**DIRECTIONS**. Using the listing that follows, report how many lines include the word "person", and add no other words.

**DATA EXTRACT**.
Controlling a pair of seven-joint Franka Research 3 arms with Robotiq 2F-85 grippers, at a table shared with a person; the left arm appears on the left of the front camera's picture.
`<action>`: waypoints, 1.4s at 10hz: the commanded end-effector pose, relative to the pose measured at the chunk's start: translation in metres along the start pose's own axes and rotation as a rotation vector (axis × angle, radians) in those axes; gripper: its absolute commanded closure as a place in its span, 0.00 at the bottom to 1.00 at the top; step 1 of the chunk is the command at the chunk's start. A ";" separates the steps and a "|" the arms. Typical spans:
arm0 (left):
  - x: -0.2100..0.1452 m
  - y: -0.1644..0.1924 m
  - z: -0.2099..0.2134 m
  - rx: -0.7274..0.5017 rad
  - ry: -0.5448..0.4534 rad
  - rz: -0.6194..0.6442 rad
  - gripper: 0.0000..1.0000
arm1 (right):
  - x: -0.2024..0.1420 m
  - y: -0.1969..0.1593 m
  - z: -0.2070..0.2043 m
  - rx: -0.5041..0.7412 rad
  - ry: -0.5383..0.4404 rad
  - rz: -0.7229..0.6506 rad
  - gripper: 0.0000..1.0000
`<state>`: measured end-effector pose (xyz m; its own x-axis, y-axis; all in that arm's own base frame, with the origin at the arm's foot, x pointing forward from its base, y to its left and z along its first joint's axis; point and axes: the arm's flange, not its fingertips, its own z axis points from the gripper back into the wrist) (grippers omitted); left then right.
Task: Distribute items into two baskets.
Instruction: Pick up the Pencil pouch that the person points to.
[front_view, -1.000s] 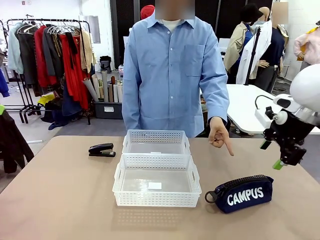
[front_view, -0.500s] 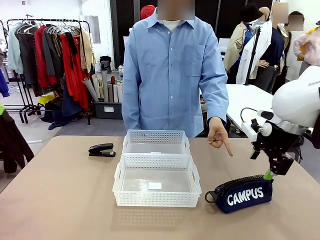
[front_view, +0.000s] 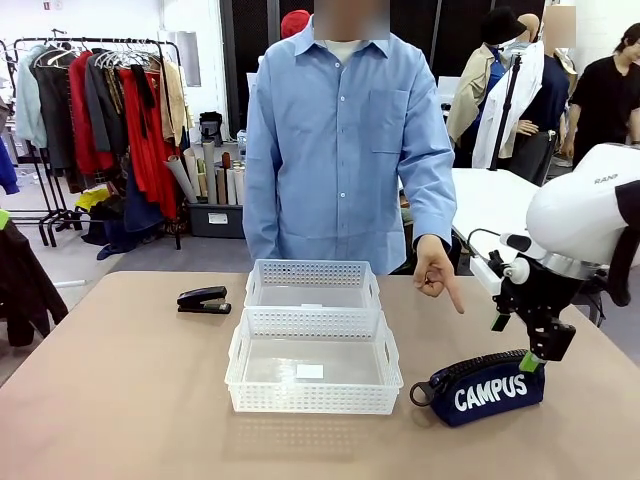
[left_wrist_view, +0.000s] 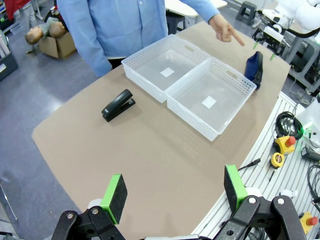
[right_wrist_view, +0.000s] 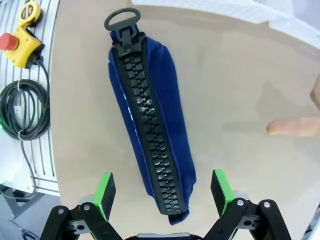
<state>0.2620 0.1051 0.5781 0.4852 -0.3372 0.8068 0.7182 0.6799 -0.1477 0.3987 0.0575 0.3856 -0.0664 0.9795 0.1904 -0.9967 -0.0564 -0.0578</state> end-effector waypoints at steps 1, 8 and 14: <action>0.000 0.000 0.000 -0.013 -0.010 -0.009 0.00 | 0.008 0.000 -0.010 0.029 0.042 0.001 0.00; 0.000 0.000 0.000 -0.013 -0.010 -0.009 0.00 | 0.018 -0.003 -0.049 0.097 0.082 0.003 0.00; 0.000 0.000 0.000 -0.013 -0.010 -0.009 0.00 | 0.024 -0.006 -0.064 0.145 0.123 0.001 0.00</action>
<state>0.2619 0.1052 0.5780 0.4853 -0.3372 0.8067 0.7182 0.6800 -0.1478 0.3986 0.0900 0.3225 -0.0822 0.9912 0.1038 -0.9913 -0.0920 0.0939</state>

**YOUR RESPONSE**. 2